My interest in Cuba derived more directly from witnessing the development of the islands during the 70s and 80s. My hope, perhaps driven by nostalgia, was that Cuba escaped the tourism driven fate of much of the Caribbean. In 1990 on my first visit, that was largely true, however, more compelling was Cuba’s culture, history, politics, and day-to-day life. I spent the next 6 plus years thoroughly engaged in all things Cuba related, taking over a dozen one-month trips and making over 25,000 photographs.
Both of these places resonated personally, and despite geographic differences there are similarities both in the images and in my approach in making them. Unknowingly, with Loisaida, and deliberately with Cuba, I created two distinct bodies of work that are visual records with historical importance.
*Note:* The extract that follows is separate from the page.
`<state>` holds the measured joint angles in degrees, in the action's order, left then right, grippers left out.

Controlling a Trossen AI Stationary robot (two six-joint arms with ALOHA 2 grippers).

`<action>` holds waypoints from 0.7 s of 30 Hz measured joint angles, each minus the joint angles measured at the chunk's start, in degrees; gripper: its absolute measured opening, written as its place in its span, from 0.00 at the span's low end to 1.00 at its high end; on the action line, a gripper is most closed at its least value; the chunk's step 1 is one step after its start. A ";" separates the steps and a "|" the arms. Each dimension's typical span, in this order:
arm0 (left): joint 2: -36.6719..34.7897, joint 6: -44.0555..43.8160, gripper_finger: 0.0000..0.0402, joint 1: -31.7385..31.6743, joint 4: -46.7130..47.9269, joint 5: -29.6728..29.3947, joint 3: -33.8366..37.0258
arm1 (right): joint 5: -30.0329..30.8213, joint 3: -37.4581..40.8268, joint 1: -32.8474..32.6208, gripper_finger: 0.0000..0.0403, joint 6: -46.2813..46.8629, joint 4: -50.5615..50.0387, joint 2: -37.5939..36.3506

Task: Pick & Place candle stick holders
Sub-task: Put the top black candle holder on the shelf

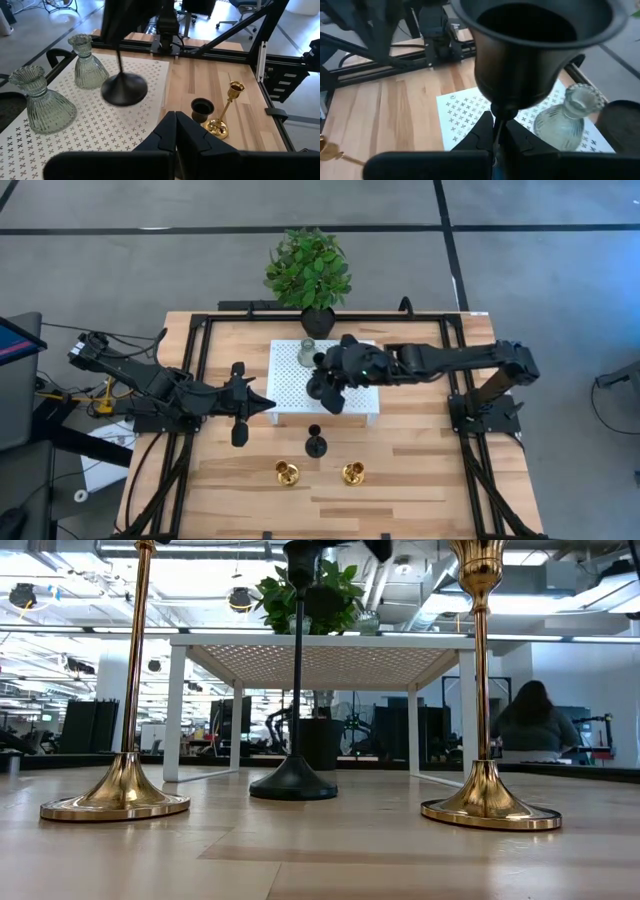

Capturing things before they change and disappear has always been the driving force in my photography, and never more evident than with these works.
Lanza: Your diversified career encompasses many genres of photography: architectural interiors, landscape, seascape, culture etc. what are you working on presently?
Giovan: I am very fortunate to have had such a diverse career. I have always supported myself with a variety of assignment work, while simultaneously engaging with personal long-term projects. In some ways it has been like having two careers. I am always photographing something.
Now that the Loisaida book is done, I am currently editing and producing imagery from the long-term project It Is Always Now – 1985 to the present. As a chronicle of my family, our home and its environs in coastal RI, the images address how a family’s legacy preserved with photographs has a singular point of view, while considering the concept of a collective past. I am interested in the connection between the spiritual and the material, the visual representation of intimate bonds and the metaphorical possibility of home.
Most recently, I have been photographing on the eastern end of Long Island where I now live. The project is a bit undefined at this point, but it involves portraits, landscapes, and interiors. The area is changing-physically and demographically-rapidly-so I feel compelled to photograph. I am, as always, responding to my environment and trusting my instincts.
If I may quote the Greek philosopher Heraclitus “ The only constant in life is change”.
I imagine there will always be something for me to photograph.